ToffeeWhirl Sun 12-May-13 15:29:41

Taking turns with friends sounds promising, busy. I haven't made any inroads into my local group, although they are very welcoming. It's a bit tricky when DS doesn't want to go to anything. Hopefully, that will be easier for you with your DD.

I remember that excited / terrified feeling very well. It'll be fine, don't worry. Friends often tell me they are impressed that I am home educating, but the difficult bit for me was getting DS1 to go to school - home educating is easy compared to that!

tweety76 Sat 08-Jun-13 07:21:37

Good morning!
My DS had his last day at school yesterday! We are officially HE now! It is so exciting. I have a couple of questions about curriculum support/packs but I will start a proper thread.
My DS was bullied for being different (bright child who loves violin...) and was not supported by mainstream ed.
I need to find a local network - can anyone help?
We are in North Manchester.

ToffeeWhirl Fri 14-Jun-13 22:37:13

Hi tweety76. Sorry, not been on this thread for a while as it was so quiet.
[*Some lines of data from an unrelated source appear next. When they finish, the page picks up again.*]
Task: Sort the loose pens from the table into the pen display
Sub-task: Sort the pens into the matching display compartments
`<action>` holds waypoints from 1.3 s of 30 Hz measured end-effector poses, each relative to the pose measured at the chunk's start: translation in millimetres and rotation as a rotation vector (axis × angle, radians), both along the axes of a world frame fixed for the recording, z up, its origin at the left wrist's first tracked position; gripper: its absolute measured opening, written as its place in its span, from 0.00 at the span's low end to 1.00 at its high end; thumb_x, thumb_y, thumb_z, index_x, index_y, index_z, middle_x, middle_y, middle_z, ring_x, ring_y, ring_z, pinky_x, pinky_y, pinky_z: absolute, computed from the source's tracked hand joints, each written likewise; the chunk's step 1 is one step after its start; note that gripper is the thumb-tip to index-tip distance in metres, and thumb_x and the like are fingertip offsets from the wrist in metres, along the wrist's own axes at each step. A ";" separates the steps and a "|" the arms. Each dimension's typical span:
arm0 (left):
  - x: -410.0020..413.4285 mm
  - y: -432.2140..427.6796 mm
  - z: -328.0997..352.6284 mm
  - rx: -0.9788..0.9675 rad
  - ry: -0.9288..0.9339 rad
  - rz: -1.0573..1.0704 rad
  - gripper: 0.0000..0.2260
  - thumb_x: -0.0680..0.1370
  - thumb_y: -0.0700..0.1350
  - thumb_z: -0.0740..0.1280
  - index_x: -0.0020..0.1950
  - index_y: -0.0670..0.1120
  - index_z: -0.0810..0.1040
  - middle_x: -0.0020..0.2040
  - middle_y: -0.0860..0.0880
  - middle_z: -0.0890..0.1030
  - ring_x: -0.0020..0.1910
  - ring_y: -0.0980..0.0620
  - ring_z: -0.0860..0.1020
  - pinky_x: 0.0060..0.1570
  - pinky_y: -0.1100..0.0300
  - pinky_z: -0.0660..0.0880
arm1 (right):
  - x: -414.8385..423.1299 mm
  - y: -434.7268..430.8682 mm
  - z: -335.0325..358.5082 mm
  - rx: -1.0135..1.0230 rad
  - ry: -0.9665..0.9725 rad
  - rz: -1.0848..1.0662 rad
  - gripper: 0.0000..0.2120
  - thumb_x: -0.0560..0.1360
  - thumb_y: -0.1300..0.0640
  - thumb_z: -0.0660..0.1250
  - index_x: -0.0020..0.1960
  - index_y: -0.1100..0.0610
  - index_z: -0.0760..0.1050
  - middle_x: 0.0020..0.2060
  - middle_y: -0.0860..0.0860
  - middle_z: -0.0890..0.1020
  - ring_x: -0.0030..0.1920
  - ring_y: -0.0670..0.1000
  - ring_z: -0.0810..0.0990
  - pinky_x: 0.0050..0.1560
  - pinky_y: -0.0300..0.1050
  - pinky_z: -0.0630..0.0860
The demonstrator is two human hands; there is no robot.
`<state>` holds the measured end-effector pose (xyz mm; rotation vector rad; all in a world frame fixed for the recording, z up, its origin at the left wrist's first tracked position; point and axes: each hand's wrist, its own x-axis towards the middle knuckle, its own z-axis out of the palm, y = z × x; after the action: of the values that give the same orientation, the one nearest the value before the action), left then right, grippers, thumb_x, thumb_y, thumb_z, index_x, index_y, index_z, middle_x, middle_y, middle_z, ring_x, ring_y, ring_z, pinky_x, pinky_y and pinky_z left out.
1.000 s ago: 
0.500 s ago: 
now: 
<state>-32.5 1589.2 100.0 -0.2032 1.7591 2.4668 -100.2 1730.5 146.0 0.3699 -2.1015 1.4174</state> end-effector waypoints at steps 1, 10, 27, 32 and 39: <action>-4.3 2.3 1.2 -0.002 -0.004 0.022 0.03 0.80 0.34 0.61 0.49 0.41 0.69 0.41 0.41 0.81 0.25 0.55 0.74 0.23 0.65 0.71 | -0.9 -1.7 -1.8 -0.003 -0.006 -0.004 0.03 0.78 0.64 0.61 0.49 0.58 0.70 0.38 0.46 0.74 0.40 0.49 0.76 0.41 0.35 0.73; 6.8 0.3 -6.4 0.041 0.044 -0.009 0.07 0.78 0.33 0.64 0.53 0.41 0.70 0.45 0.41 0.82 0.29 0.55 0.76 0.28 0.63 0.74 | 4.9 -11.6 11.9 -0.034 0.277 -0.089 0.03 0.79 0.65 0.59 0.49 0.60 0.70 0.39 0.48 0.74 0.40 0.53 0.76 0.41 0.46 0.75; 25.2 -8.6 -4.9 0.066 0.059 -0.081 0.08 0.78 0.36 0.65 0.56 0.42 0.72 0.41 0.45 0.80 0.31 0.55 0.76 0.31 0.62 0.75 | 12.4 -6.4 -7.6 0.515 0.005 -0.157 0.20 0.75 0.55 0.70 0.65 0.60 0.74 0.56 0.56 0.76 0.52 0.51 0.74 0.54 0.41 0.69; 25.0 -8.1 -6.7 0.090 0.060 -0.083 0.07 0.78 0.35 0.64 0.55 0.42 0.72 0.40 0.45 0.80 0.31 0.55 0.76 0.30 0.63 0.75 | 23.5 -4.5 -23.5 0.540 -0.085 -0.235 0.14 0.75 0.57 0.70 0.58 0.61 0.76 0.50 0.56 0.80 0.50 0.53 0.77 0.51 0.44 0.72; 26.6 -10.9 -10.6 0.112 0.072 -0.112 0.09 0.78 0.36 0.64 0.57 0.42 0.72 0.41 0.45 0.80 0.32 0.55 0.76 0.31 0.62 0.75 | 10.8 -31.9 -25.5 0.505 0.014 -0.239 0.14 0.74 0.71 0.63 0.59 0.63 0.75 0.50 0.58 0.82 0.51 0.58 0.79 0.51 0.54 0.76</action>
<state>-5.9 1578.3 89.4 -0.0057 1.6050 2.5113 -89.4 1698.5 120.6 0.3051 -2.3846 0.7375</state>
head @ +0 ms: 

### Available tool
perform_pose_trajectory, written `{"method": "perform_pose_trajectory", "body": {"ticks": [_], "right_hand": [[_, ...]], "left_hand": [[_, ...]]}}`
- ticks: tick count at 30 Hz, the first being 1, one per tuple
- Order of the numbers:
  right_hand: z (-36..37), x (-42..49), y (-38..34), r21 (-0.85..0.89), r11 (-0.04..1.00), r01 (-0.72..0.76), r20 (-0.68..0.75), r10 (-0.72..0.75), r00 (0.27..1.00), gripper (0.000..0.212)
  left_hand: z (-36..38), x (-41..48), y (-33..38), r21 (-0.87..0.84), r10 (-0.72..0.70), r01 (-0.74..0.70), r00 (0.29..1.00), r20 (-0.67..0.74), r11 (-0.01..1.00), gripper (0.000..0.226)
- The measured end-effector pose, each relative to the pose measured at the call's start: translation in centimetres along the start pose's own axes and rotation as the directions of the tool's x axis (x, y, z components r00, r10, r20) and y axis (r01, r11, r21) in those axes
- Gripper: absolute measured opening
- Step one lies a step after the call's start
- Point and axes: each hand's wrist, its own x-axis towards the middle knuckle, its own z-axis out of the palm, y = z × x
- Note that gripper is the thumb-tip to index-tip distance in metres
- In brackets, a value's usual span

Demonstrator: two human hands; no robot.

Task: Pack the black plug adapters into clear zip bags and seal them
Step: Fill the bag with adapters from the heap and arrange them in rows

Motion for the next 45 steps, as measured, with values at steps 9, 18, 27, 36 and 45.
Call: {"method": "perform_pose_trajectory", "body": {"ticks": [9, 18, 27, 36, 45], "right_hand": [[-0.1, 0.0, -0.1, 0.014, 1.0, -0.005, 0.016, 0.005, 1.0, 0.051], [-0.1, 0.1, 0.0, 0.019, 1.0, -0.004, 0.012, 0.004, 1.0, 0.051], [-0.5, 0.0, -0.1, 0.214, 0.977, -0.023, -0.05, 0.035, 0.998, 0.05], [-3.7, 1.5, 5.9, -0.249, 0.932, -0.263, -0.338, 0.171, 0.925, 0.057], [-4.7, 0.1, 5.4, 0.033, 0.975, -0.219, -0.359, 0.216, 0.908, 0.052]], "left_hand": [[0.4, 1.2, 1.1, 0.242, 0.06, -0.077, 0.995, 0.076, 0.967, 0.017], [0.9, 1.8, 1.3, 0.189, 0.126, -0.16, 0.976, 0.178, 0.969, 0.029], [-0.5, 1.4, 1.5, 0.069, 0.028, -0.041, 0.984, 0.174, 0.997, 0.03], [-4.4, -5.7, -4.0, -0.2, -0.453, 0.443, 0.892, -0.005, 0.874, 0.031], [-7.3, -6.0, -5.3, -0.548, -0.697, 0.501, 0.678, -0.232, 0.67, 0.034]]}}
How are you and DS settling into home ed? I'm sorry he had such a horrible experience at mainstream and I hope he enjoys his new life.

Have you tried Yahoo groups for a local home ed support group? Also, Education Otherwise has links, but not sure if you need to be a member.

tweety76 Fri 14-Jun-13 23:10:30

Our ed phil is on my blog.Please see
which has details of how we have spent our days so far.
The LEA haven't visited yet, but as soon as they do I will be sure to mention it! The blog is for our benefit really so that I can record what we are up to, but it will also be available to the LEA should they want a report of any kind.
We start with the Galore Park books next week which will be supported with lots of visits to galleries...
I have registered with the MN blogger network and there are other home ed blogs there too which might be useful for all the newbies. It was scary at first, but once we pulled him out of school and began this whole home ed business it has been so the best decision.
Looking forward to hearing what your LEA say. We are under Bury LEA and haven't had any contact yet other than when I have phoned them.
I haven't found any HE groups yet but hopefully will do soon!